WHAT IS EXPECTED >> Stop after the line containing "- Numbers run"; retype every line of the data before it exactly, starting from the first.

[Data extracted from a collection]
* * * *
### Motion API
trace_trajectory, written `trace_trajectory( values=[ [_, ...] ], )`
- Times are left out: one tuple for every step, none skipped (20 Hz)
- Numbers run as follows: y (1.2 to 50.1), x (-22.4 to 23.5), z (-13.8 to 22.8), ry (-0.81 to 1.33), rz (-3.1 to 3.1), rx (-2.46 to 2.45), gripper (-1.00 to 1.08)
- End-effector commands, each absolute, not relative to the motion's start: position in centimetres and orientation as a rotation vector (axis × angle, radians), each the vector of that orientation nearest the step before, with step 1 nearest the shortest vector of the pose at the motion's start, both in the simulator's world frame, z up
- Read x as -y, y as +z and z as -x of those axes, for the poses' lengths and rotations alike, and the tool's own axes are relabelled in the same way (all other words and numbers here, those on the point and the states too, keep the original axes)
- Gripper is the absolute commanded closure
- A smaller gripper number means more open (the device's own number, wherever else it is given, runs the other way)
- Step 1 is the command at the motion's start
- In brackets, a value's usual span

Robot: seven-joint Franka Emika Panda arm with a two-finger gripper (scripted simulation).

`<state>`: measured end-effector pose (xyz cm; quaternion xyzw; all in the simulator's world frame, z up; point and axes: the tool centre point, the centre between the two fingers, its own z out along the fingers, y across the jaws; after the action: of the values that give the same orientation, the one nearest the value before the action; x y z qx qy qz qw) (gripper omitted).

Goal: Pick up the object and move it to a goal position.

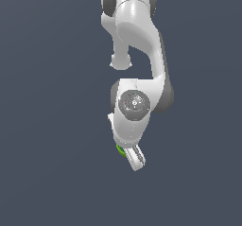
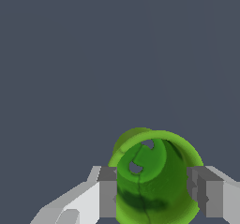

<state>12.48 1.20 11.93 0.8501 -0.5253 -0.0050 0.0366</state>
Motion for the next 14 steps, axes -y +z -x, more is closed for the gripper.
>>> trace_trajectory(
  values=[
    [11.6, -1.6, -12.9, -0.011, -2.558, 1.685, -0.20],
    [11.4, -1.8, -13.1, -0.009, -2.539, 1.710, -0.20],
    [11.3, -1.9, -13.2, -0.007, -2.521, 1.733, -0.20],
    [11.2, -2.1, -13.4, -0.006, -2.504, 1.755, -0.20],
    [11.1, -2.2, -13.5, -0.004, -2.487, 1.775, -0.20],
    [11.0, -2.4, -13.6, -0.002, -2.472, 1.793, -0.20],
    [10.9, -2.5, -13.7, -0.001, -2.458, 1.810, -0.20],
    [10.8, -2.6, -13.8, 0.001, -2.445, 1.825, -0.20],
    [10.7, -2.7, -13.9, 0.002, -2.433, 1.839, -0.20],
    [10.6, -2.8, -14.0, 0.003, -2.422, 1.852, -0.20],
    [10.6, -2.9, -14.0, 0.005, -2.413, 1.863, -0.20],
    [10.5, -3.0, -14.1, 0.006, -2.404, 1.873, -0.20],
    [10.5, -3.1, -14.1, 0.007, -2.396, 1.881, -0.20],
    [10.4, -3.1, -14.2, 0.007, -2.390, 1.888, -0.20]
  ],
)
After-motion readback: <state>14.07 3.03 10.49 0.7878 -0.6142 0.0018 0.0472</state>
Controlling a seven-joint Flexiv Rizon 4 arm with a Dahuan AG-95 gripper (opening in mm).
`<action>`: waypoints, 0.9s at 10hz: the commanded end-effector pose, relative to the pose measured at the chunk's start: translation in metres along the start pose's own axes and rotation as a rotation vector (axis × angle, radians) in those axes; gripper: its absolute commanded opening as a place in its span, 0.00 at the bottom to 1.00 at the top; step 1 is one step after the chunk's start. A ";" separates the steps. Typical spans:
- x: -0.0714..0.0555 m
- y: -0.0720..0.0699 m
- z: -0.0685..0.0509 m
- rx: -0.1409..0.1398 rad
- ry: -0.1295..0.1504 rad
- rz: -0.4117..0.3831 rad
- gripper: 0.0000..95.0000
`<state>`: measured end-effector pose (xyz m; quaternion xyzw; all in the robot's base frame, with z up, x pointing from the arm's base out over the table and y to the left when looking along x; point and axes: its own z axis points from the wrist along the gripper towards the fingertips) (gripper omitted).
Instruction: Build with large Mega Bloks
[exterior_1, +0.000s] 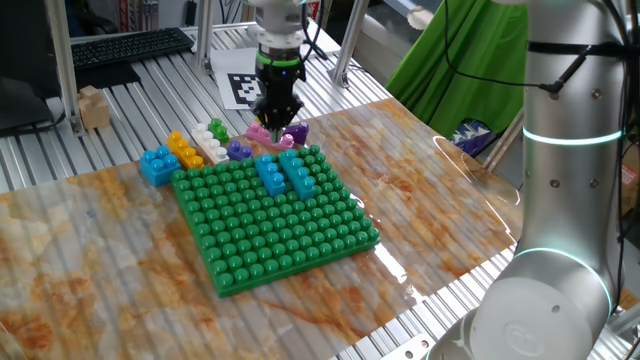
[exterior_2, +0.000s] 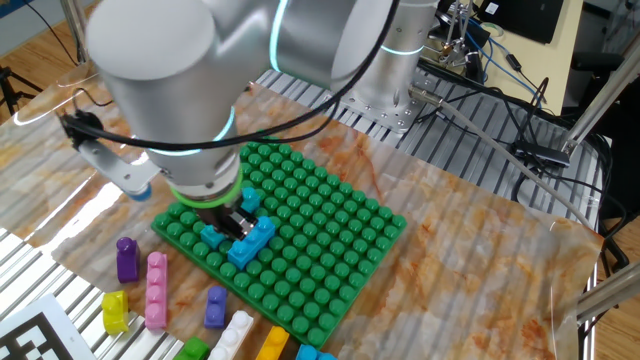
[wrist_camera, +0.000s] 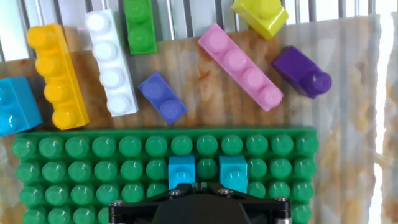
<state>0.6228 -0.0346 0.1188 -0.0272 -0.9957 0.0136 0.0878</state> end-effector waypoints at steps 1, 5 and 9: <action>-0.007 -0.008 -0.006 0.001 -0.002 -0.064 0.00; 0.008 -0.028 -0.017 0.010 0.005 -0.105 0.00; 0.022 -0.044 -0.023 0.038 0.011 -0.116 0.00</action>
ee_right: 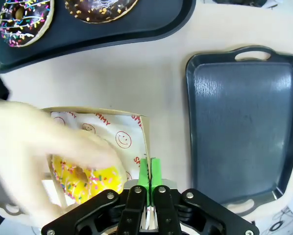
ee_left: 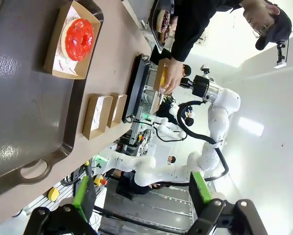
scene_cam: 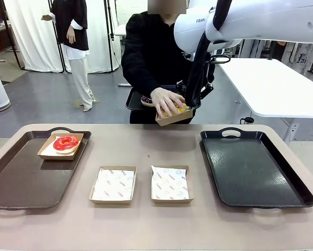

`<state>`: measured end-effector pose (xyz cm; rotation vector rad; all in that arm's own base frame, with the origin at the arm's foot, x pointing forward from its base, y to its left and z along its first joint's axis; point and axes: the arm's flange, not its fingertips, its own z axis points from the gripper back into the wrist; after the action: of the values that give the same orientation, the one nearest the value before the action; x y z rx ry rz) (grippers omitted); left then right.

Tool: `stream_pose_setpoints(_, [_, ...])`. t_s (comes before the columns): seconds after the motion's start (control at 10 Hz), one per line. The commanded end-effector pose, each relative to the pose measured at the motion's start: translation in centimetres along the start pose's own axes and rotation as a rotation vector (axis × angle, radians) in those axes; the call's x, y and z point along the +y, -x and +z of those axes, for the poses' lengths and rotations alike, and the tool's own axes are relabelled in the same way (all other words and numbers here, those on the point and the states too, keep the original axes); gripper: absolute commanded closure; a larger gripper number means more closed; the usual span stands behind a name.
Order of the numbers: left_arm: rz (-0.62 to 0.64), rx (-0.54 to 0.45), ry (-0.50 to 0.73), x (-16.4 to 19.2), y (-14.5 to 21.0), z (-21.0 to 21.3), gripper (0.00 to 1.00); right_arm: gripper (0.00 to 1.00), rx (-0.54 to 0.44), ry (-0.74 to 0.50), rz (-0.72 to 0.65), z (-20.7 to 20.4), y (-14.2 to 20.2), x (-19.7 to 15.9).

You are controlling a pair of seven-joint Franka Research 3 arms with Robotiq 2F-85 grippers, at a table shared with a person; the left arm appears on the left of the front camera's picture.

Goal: Individually package the donuts and arrange them on the tray.
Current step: Place the picked Paper togo box on the Handle tray while simultaneously picking up another Paper togo box from the table with the other hand.

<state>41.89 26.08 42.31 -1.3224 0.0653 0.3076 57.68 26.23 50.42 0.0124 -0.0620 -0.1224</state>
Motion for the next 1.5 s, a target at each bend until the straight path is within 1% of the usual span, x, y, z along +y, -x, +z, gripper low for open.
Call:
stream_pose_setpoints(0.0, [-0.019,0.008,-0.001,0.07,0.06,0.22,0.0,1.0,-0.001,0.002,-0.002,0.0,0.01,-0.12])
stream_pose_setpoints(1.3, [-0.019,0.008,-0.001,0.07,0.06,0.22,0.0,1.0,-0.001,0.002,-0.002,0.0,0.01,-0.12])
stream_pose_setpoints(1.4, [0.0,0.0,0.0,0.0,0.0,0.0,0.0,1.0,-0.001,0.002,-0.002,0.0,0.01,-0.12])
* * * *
FINAL ANSWER >>
### Motion API
trace_trajectory, written `trace_trajectory( values=[ [_, ...] ], )`
- Times are left out: one tuple for every step, none skipped (20 Hz)
- Numbers run as follows: y (1.2 to 50.1), x (-22.4 to 23.5), z (-13.8 to 22.8), ry (-0.81 to 1.33), rz (-3.1 to 3.1), rx (-2.46 to 2.45), gripper (-1.00 to 1.08)

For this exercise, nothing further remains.